_Exercise objective_: A verbatim copy of every entry is required.

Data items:

============================================================

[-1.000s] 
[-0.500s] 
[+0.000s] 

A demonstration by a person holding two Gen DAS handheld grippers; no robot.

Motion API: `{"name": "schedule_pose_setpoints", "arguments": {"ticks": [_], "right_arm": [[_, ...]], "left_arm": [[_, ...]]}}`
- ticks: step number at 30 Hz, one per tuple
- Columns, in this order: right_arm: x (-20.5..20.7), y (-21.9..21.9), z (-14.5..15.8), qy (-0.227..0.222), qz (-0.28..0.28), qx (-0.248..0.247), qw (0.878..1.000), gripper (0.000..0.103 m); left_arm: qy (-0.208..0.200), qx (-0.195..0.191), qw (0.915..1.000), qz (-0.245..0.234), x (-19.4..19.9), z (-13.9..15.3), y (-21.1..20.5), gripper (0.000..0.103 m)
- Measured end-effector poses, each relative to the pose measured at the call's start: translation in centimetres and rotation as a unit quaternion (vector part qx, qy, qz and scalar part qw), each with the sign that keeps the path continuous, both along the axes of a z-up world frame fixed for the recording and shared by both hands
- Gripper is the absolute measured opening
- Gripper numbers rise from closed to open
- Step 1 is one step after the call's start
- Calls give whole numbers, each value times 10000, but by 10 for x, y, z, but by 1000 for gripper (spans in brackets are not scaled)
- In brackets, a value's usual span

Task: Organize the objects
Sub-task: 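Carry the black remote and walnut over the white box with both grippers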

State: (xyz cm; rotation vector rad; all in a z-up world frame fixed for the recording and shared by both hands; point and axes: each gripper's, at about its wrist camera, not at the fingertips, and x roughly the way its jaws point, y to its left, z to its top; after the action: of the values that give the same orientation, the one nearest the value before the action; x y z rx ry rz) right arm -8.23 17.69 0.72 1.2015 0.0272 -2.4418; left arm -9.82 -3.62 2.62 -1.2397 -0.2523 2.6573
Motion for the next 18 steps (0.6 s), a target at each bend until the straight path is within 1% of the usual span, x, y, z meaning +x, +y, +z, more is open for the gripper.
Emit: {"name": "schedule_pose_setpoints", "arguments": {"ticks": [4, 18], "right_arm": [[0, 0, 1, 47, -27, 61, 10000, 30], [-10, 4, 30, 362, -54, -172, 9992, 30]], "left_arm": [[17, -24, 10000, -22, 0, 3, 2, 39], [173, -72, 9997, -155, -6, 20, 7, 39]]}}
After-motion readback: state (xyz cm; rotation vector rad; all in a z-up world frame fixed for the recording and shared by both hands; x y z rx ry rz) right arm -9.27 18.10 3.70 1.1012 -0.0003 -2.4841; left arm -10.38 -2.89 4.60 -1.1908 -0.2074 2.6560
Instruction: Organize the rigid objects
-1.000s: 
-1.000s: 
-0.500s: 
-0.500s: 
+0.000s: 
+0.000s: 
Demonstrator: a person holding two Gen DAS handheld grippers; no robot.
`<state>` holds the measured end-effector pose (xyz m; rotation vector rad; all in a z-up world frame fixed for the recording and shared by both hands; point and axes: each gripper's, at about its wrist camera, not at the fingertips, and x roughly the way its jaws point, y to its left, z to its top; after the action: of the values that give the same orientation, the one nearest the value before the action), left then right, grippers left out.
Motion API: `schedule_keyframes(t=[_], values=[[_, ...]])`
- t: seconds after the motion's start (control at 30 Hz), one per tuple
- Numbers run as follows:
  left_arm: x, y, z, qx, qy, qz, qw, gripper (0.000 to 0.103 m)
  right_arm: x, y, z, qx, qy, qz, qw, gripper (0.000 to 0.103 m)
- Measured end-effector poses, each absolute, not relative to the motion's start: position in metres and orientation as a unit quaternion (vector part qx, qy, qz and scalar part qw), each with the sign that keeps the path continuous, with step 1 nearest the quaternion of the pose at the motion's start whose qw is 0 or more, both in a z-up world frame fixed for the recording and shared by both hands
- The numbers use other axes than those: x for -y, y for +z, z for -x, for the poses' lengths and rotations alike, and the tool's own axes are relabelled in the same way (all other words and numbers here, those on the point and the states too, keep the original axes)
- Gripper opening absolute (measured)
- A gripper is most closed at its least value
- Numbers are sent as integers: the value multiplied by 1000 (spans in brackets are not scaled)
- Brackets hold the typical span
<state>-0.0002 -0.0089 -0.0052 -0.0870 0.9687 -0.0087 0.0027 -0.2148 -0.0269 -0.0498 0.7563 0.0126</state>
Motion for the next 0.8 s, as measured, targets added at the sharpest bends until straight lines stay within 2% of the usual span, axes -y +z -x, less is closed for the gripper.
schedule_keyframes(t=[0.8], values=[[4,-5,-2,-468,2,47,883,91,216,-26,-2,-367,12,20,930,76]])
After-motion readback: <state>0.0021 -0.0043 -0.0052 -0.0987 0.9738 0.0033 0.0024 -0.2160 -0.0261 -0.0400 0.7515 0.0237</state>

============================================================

_Answer to the exercise_:
[-1.000s] 
[-0.500s] 
[+0.000s] 

A demonstration by a person holding two Gen DAS handheld grippers; no robot.

Motion API: `{"name": "schedule_pose_setpoints", "arguments": {"ticks": [_], "right_arm": [[_, ...]], "left_arm": [[_, ...]]}}`
- ticks: step number at 30 Hz, one per tuple
- Columns, in this order: right_arm: x (-20.5..20.7), y (-21.9..21.9), z (-14.5..15.8), qy (-0.227..0.222), qz (-0.28..0.28), qx (-0.248..0.247), qw (0.878..1.000), gripper (0.000..0.103 m); left_arm: qy (-0.208..0.200), qx (-0.195..0.191), qw (0.915..1.000), qz (-0.245..0.234), x (-19.4..19.9), z (-13.9..15.3), y (-21.1..20.5), gripper (0.000..0.103 m)
- Measured end-effector poses, each relative to the pose measured at the call's start: translation in centimetres and rotation as a unit quaternion (vector part qx, qy, qz and scalar part qw), each with the sign that keeps the path continuous, both along the axes of a z-up world frame fixed for the recording and shared by both hands
- Gripper is the absolute measured opening
- Gripper numbers rise from closed to open
- Step 1 is one step after the call's start
- Calls give whole numbers, each value times 10000, but by 10 for x, y, z, but by 1000 for gripper (spans in brackets are not scaled)
- In brackets, a value's usual span

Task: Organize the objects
Sub-task: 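Carry the black remote and walnut over the white box with both grippers
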
State: (xyz cm; rotation vector rad; all in a z-up world frame fixed for the recording and shared by both hands; point and axes: each gripper's, at about its wrist camera, not at the fingertips, and x roughly the way its jaws point, y to its left, z to its top; after the action: of the values that give the same orientation, the one nearest the value before the action; x y z rx ry rz) right arm -8.23 17.69 0.72 1.2015 0.0272 -2.4418; left arm -9.82 -3.62 2.62 -1.2397 -0.2523 2.6573
Motion for the next 18 steps (0.6 s), a target at each bend until the straight path is within 1% of the usual span, x, y, z meaning +x, +y, +z, more is open for the gripper.
Emit: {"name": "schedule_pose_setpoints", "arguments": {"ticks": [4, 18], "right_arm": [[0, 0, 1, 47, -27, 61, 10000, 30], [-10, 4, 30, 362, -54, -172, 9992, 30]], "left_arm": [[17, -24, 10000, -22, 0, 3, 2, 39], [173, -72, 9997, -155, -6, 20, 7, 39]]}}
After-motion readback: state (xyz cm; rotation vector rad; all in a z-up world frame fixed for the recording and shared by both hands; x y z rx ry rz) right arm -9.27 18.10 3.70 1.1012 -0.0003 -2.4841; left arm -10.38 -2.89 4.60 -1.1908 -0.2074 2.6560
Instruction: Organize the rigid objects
-1.000s: 
-1.000s: 
-0.500s: 
-0.500s: 
+0.000s: 
+0.000s: 
Demonstrator: a person holding two Gen DAS handheld grippers; no robot.
`<state>` holds the measured end-effector pose (xyz m; rotation vector rad; all in a z-up world frame fixed for the recording and shared by both hands; point and axes: each gripper's, at about its wrist camera, not at the fingertips, and x roughly the way its jaws point, y to its left, z to its top; after the action: of the values that give the same orientation, the one nearest the value before the action), left then right, grippers left out.
Motion API: `schedule_keyframes(t=[_], values=[[_, ...]])`
- t: seconds after the motion's start (control at 30 Hz), one per tuple
- Numbers run as follows:
  left_arm: x, y, z, qx, qy, qz, qw, gripper (0.000 to 0.103 m)
  right_arm: x, y, z, qx, qy, qz, qw, gripper (0.000 to 0.103 m)
- Measured end-effector poses, each absolute, not relative to the motion's start: position in metres and orientation as a unit quaternion (vector part qx, qy, qz and scalar part qw), each with the sign that keeps the path continuous, with step 1 nearest the quaternion of the pose at the motion's start whose qw is 0 or more, both in a z-up world frame fixed for the recording and shared by both hands
- The numbers use other axes than those: x for -y, y for +z, z for -x, for the poses' lengths and rotations alike, and the tool's own axes are relabelled in the same way (all other words and numbers here, those on the point and the states too, keep the original axes)
- Gripper opening absolute (measured)
- A gripper is most closed at its least value
- Numbers are sent as integers: the value multiplied by 1000 (spans in brackets are not scaled)
- Brackets hold the typical span
<state>-0.0002 -0.0089 -0.0052 -0.0870 0.9687 -0.0087 0.0027 -0.2148 -0.0269 -0.0498 0.7563 0.0126</state>
Motion for the next 0.8 s, as measured, targets added at the sharpest bends until straight lines stay within 2% of the usual span, axes -y +z -x, less is closed for the gripper.
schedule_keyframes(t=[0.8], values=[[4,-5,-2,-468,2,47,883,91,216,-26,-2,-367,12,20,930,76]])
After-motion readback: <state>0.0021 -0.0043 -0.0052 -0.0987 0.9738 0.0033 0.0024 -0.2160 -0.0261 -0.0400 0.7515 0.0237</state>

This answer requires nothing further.